Pour éduquer les enfants à la culture de fruits et légumes et à une alimentation locale et saisonnière, des mini-jardins ont été installés au sein-même des écoles municipales de la cité tarnaise. Des récoltes sont organisées afin que chacun puisse se nourrir de produits locaux. “Les gamins qui ont goûté des bons produits vont être plus exigeants dans le goût et auront un comportement différent de leurs parents.”
Jouer sur la demande et encourager les consommateurs, c’est aussi une ligne retenue dans le projet bordelais. “Les habitants veulent consommer local mais ne savent pas vers qui se tourner !”, déplore la conseillère EELV.

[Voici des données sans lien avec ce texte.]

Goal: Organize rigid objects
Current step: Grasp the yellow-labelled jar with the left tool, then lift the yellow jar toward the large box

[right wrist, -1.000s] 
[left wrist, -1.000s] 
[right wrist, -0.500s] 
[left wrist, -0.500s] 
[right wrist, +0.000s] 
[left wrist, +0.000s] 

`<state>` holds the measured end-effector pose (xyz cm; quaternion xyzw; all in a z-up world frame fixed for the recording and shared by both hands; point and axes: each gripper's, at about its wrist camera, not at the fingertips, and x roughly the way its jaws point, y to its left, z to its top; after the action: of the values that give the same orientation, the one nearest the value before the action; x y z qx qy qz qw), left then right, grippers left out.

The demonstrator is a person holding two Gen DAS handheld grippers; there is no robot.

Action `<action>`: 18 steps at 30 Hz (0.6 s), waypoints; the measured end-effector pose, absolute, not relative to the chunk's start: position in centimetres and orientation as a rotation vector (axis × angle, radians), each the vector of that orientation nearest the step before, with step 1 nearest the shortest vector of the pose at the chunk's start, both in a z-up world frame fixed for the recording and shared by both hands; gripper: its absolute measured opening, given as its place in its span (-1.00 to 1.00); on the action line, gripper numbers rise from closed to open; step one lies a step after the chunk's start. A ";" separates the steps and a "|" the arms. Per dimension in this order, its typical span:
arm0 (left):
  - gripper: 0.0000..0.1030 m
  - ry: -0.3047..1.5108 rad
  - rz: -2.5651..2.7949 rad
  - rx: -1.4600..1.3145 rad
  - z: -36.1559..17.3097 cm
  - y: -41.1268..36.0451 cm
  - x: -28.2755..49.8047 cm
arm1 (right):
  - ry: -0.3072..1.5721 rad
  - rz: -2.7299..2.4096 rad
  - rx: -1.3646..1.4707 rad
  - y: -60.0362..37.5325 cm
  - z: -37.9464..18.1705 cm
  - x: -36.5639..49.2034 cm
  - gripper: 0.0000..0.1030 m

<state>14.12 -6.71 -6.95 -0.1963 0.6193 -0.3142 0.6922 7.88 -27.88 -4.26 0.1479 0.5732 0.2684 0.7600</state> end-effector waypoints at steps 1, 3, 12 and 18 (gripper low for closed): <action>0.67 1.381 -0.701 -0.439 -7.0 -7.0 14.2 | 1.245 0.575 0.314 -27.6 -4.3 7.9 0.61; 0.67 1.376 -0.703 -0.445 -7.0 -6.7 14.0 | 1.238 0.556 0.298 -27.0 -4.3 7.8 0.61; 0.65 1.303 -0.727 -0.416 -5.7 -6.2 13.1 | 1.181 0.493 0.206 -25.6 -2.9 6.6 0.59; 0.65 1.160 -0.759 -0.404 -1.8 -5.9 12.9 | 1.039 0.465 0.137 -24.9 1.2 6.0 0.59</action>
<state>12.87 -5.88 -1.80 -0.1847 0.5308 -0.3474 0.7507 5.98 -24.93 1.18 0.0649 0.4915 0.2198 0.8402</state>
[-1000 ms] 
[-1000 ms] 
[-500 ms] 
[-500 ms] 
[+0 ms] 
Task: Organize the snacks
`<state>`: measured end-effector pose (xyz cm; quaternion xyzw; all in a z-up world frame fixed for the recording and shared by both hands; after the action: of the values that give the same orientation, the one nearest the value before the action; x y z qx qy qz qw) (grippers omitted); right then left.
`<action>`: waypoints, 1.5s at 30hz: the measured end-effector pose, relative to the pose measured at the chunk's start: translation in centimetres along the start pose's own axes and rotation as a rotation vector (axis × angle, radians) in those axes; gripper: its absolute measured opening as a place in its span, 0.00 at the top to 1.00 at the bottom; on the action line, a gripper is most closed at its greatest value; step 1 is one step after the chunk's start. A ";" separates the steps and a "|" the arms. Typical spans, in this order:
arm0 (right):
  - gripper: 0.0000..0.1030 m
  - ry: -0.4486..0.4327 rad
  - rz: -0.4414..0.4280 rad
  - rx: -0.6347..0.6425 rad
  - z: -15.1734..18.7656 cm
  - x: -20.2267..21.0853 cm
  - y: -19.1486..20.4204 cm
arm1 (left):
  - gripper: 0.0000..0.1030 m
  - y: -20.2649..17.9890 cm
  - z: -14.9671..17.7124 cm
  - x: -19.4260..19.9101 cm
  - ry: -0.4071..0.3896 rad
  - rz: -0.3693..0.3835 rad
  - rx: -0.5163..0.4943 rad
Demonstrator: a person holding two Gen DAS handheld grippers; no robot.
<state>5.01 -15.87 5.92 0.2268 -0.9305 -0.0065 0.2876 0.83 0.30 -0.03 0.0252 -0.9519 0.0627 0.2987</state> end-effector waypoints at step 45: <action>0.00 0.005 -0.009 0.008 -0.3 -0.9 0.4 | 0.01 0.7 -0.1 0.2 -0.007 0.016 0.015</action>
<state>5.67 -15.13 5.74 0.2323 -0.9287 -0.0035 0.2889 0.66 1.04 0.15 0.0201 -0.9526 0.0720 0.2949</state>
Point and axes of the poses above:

Dans la chambre froide où sont stockés les fruits et légumes, Georges s'occupe de réapprovisionner les étales de la petite boutique du Jardin d'Ethan. Cela fait quatre ans qu'il y travaille, avec passion et engagement. Selon lui, il est nécessaire de "ramener les bons produits dans les villes". (Photo : Florian Gourdin)
Dans la chambre froide où sont stockés les fruits et légumes, Georges s'occupe de réapprovisionner les étales de la petite boutique du Jardin d'Ethan. Cela fait quatre ans qu'il y travaille, avec passion et engagement. Selon lui, il est nécessaire de "ramener les bons produits dans les villes". (Photo : Florian Gourdin)
La mairie envisage alors de créer des conseils alimentaires de quartiers pour faciliter les circuits courts. Objectif : rapprocher les familles et les fermes. Jean-Michel Bouat acquiesce : “l’agriculture urbaine est un facteur de lien entre les producteurs et les consommateurs”.
Au Jardin d’Ethan, ce lien est bien vivace. Tous les jours ou presque, des familles se pressent pour remplir leur frigo grâce aux productions locales des agriculteurs de la métropole bordelaise. Manger mieux en allant moins loin. La graine est plantée.